#### [What is being asked]
Copy the lines below as they are; omit the images they contain.
---
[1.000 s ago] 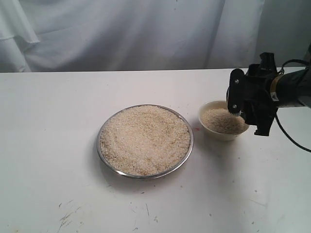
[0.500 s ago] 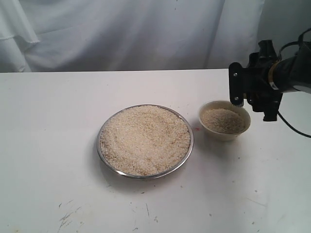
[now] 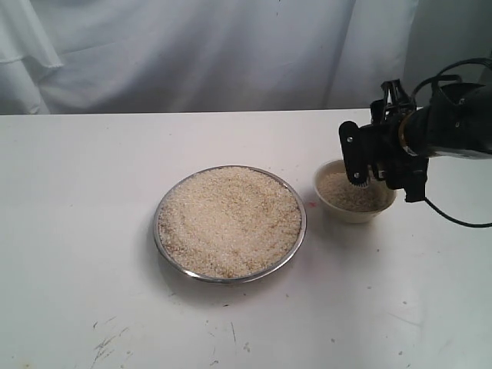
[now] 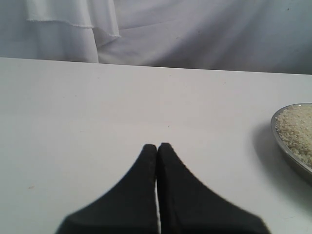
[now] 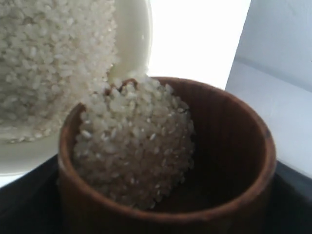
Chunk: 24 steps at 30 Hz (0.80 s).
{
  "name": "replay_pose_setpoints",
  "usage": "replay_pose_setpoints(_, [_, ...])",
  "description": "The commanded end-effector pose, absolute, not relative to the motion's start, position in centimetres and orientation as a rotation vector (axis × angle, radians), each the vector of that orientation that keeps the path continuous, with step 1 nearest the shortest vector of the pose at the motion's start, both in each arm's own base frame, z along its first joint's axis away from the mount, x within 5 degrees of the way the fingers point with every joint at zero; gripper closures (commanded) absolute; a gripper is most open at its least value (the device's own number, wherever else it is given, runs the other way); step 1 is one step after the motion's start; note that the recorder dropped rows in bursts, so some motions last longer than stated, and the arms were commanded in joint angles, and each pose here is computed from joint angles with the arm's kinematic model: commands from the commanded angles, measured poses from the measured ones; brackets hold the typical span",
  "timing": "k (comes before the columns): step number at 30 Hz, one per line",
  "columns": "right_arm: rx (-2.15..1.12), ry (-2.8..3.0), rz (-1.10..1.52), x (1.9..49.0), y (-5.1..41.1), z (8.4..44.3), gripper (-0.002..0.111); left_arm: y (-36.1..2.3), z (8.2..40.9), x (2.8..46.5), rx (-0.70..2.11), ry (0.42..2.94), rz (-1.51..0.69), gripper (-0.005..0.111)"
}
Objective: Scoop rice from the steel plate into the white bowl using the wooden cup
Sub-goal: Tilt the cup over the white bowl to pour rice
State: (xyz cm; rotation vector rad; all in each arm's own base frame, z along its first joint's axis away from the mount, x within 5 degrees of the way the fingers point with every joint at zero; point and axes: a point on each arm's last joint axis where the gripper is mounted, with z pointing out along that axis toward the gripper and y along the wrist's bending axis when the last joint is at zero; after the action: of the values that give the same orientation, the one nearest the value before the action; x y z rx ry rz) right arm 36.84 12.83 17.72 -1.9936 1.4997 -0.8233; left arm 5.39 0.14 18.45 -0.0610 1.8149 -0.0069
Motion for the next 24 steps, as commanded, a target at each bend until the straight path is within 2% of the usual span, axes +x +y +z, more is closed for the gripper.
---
#### [Task answer]
[1.000 s ago] 
[0.500 s ago] 
[now] 
[now] 
[now] 
Chunk: 24 steps at 30 Hz (0.80 s).
{
  "name": "replay_pose_setpoints",
  "usage": "replay_pose_setpoints(_, [_, ...])",
  "description": "The commanded end-effector pose, absolute, not relative to the motion's start, position in centimetres and orientation as a rotation vector (axis × angle, radians), each the vector of that orientation that keeps the path continuous, with step 1 nearest the shortest vector of the pose at the motion's start, both in each arm's own base frame, z along its first joint's axis away from the mount, x within 5 degrees of the way the fingers point with every joint at zero; gripper closures (commanded) absolute; a gripper is most open at its least value (the device's own number, wherever else it is given, runs the other way); step 1 is one step after the motion's start; note that the recorder dropped rows in bursts, so some motions last longer than stated, and the arms were commanded in joint angles, and each pose here is computed from joint angles with the arm's kinematic model: commands from the commanded angles, measured poses from the measured ones; brackets hold the typical span",
  "timing": "k (comes before the columns): step number at 30 Hz, one per line",
  "columns": "right_arm: rx (-2.15..1.12), ry (-2.8..3.0), rz (-1.10..1.52), x (1.9..49.0), y (-5.1..41.1), z (8.4..44.3), gripper (-0.002..0.111); left_arm: y (-36.1..2.3), z (8.2..40.9), x (2.8..46.5), rx (-0.70..2.11), ry (0.42..2.94), rz (-1.51..0.69), gripper (-0.005..0.111)"
}
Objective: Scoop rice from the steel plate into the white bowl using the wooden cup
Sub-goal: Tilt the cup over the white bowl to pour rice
State: (xyz cm; rotation vector rad; all in each arm's own base frame, z along its first joint's axis away from the mount, x within 5 degrees of the way the fingers point with every joint at zero; point and axes: a point on each arm's last joint axis where the gripper is mounted, with z pointing out along that axis toward the gripper and y along the wrist's bending axis when the last joint is at zero; after the action: of the values that give the same orientation, the one nearest the value before the action; x y z rx ry rz) right arm 36.84 12.83 17.72 -1.9936 1.4997 -0.8233; left arm 5.39 0.14 18.45 -0.0610 1.8149 -0.0069
Motion for the next 24 steps, as commanded, a target at each bend until the straight path is within 2% of the usual span, axes +x +y +z, more is closed for the gripper.

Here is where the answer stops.